Why Change Seems So Hard: Essay on facilitating buy-in and avoiding resistance

change-2696395_960_720How do we manage change in our organizations? Not very well, apparently. According to statistics, the success rate for many planned change implementations is low: 37 percent for Total Quality Management; 30 percent for Reengineering and Business Process Reengineering, and a whopping 3% for some software implementations. Regardless of the industry, situation, levels of people involved, or intended outcome, change seems carry a real possibility of failure:

  • Internal partners fail in attempts to promote and elicit proposed initiatives across departments.
  • Leaders get blindsided by unknowns, creating more problems or becoming part of the problem when attempting to find a fix.
  • The change process unwittingly disrupts and harms people, relationships, and initiatives.
  • Improper, or non-existent, integration between developers and users cause lack of buy-in and resistance.
  • The change doesn’t get adopted as conceived, with financial and personal fallout.

Change initiatives can be far more successful if we include systems thinking in our change management models.

THE SYSTEMS ASPECT OF CHANGE

I believe change is a systems problem.
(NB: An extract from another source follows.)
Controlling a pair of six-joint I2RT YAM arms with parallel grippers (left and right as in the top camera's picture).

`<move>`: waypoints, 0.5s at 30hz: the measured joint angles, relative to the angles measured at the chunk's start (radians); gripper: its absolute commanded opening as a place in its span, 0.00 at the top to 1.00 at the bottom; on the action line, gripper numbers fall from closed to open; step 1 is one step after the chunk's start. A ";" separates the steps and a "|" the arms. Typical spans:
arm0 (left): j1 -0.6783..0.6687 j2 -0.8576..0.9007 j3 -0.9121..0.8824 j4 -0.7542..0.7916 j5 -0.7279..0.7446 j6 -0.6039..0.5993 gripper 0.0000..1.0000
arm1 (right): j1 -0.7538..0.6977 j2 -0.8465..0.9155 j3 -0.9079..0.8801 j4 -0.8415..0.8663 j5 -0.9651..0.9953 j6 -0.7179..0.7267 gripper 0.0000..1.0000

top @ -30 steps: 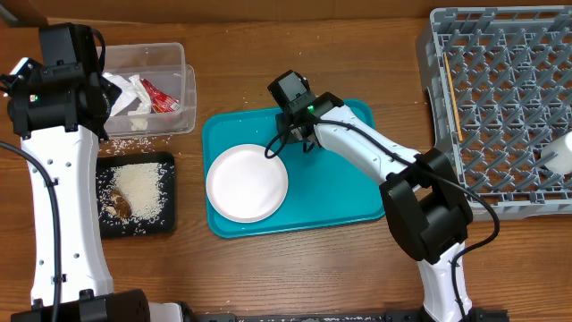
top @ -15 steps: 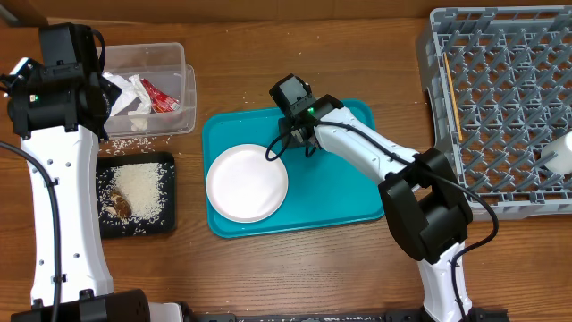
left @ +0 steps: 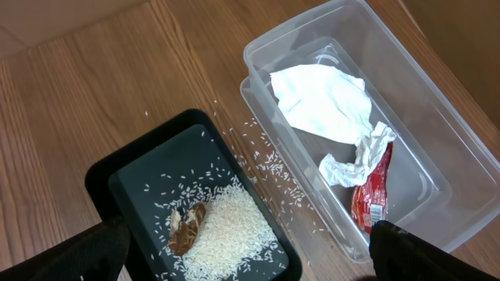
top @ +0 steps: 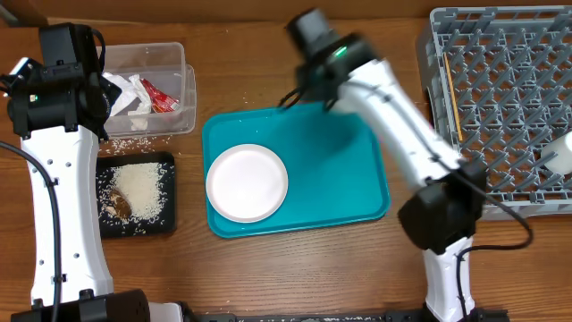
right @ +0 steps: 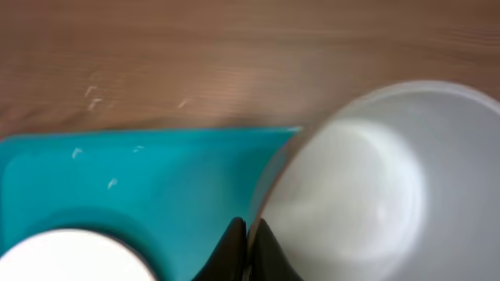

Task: Sort waste into correct bins and load items into the dishwasher
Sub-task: 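Carry the saucer right and lower it into the dish rack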

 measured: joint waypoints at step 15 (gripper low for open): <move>0.000 0.000 0.000 0.000 0.000 0.000 0.00 | -0.874 0.002 0.198 -0.147 -0.214 -0.089 0.96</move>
But let me start at the beginning with my definitions of change and systems.

CHANGE: Change is a new set of choices that cause the existing components to exhibit altered Behaviors while still maintaining balance. In other words, no change will occur unless the original system reorients itself in a way that incorporates and maintains its foundational and accepted norms.

In other words, all change must include a way for the elements – the existing behaviors, roles, policies etc. – to buy-in to, and incorporate, new outputs while maintaining the rules and Beliefs of the foundational status quo.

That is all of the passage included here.